It's just one tree—but it's never just one tree. It's a bear successfully raising cubs, chestnut bread being served at a Cherokee festival, carbon being removed from the atmosphere and returned to the Earth, a wealth of nectar being produced for pollinators, scientific insights into how to save a species from a deadly pathogen, a baby cradle being shaped in the skilled hands of an Appalachian crafter. It's everything.
Despair is individual; hope is an ecosystem. Despair is a wall that shuts out everything; hope is seeing through a crack in that wall and catching a glimpse of a single tree, and devoting your life to chiseling through the wall towards that tree, even if you know you will never reach it yourself.
An old man points to a shaft of light through the darkness we are both in, toward a crack in the wall. "Do you see it too?" he says. I look, and on the other side I see a young forest full of sunlight, with limber, pole-size chestnut trees growing toward the canopy among the old oaks and hickories.
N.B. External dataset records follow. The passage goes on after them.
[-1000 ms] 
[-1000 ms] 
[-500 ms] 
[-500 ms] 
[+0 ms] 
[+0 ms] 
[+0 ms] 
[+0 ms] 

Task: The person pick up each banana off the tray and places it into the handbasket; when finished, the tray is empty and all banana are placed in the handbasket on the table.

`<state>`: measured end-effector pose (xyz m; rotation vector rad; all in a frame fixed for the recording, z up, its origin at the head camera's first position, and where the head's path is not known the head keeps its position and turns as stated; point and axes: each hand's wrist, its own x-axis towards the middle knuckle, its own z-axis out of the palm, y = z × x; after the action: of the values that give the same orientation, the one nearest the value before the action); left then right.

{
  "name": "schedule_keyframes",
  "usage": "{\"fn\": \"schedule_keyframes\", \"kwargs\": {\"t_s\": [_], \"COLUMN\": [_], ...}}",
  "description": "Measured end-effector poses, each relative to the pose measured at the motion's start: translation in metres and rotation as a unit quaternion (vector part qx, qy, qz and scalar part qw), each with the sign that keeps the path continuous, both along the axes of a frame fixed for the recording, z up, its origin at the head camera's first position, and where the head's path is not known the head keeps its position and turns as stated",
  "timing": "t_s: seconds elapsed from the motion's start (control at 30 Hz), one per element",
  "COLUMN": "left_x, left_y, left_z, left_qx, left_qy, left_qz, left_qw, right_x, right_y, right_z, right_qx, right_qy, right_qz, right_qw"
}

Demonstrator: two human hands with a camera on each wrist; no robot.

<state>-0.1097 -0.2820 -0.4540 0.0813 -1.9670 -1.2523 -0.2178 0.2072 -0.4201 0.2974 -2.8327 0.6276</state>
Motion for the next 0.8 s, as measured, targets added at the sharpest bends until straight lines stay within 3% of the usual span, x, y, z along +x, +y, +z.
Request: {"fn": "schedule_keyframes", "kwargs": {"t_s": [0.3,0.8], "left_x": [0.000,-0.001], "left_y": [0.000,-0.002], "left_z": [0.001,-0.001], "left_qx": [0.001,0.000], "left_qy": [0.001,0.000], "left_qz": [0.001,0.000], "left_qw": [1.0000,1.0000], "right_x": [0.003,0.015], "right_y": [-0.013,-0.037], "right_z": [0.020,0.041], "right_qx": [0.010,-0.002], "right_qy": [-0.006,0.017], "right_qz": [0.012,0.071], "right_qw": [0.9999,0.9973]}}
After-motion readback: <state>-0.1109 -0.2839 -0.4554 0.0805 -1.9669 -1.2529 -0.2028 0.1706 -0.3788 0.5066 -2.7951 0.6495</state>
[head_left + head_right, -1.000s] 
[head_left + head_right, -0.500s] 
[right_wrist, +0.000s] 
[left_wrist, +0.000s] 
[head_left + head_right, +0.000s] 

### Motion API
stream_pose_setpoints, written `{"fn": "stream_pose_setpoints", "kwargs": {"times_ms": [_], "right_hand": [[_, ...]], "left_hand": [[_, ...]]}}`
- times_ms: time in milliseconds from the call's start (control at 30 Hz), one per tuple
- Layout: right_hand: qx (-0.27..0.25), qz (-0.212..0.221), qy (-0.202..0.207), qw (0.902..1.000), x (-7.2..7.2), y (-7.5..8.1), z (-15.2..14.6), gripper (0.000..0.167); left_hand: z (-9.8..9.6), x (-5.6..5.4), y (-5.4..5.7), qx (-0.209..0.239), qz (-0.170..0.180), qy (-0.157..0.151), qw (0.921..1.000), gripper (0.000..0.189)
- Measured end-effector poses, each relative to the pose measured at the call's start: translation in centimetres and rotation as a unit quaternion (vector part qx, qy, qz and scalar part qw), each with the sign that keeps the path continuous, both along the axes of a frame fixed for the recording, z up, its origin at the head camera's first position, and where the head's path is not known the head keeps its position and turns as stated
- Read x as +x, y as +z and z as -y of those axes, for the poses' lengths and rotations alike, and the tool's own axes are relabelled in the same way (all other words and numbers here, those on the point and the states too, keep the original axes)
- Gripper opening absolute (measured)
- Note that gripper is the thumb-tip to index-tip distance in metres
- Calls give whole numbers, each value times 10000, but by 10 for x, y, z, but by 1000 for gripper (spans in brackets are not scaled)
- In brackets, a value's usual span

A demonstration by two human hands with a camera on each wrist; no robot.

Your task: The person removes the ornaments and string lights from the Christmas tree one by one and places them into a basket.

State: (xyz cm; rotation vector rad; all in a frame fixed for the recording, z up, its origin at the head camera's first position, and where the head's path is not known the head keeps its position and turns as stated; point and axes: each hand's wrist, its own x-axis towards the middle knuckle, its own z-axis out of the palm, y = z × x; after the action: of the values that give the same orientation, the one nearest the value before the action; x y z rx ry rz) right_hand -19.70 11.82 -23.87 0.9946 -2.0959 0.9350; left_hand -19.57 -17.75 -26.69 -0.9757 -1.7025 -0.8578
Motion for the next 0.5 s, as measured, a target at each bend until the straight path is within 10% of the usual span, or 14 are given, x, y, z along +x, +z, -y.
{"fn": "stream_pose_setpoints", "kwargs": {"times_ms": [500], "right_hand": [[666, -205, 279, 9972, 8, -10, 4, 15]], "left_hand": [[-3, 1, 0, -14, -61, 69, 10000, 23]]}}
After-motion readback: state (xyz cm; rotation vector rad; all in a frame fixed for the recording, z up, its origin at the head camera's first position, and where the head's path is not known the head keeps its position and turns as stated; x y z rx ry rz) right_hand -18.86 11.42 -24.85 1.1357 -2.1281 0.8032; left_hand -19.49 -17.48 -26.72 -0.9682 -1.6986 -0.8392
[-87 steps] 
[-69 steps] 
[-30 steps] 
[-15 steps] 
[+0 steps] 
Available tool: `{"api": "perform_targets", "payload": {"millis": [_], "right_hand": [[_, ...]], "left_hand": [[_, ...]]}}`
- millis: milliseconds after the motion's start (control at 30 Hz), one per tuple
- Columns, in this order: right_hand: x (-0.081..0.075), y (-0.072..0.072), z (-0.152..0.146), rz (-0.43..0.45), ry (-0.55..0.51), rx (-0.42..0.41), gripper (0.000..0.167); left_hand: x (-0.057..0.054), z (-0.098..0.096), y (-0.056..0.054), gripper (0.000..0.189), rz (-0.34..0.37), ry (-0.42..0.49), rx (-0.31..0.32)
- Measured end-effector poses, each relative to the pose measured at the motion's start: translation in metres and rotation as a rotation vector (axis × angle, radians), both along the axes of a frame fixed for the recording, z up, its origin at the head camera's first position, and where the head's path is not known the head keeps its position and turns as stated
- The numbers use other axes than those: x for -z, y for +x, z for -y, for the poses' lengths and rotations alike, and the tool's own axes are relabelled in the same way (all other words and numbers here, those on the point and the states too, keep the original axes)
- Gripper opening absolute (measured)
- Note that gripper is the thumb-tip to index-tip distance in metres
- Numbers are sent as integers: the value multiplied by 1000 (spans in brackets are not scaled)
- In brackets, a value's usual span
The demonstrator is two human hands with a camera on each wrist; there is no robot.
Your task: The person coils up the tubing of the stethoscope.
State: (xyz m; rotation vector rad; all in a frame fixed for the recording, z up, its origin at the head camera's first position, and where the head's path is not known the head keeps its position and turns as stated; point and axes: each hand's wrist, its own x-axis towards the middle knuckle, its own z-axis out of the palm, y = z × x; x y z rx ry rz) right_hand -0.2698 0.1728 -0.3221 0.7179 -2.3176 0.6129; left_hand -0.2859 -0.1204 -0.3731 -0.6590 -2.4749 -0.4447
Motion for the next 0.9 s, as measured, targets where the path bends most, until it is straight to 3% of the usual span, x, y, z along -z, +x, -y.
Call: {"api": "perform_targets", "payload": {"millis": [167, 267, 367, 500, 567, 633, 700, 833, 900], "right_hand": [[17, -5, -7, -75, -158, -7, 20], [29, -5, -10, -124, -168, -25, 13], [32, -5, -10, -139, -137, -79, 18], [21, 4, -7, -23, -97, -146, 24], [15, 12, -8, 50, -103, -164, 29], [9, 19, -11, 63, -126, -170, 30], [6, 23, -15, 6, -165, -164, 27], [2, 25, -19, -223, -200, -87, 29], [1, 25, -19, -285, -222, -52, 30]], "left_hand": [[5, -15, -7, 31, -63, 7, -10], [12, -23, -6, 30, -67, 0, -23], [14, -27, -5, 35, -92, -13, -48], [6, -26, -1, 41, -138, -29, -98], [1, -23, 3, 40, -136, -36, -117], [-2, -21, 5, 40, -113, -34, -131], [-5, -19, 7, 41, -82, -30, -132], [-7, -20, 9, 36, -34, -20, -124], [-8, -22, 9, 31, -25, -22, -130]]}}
The chestnut trees are in bloom with fuzzy spikes of creamy white, and bumblebees heavy with pollen move among them. I tell the man what I see, and he smiles.
"When I was your age, that crack was so narrow, all I could see was a single little sapling on the forest floor," he says. "I've been chipping away at it all my life. Maybe your generation will be the one to finally reach the other side."
Hope is a great work that takes a lifetime. It is the hardest thing we are asked to do, and the most essential.
I am trying to show you a glimpse of the other side. Do you see it too?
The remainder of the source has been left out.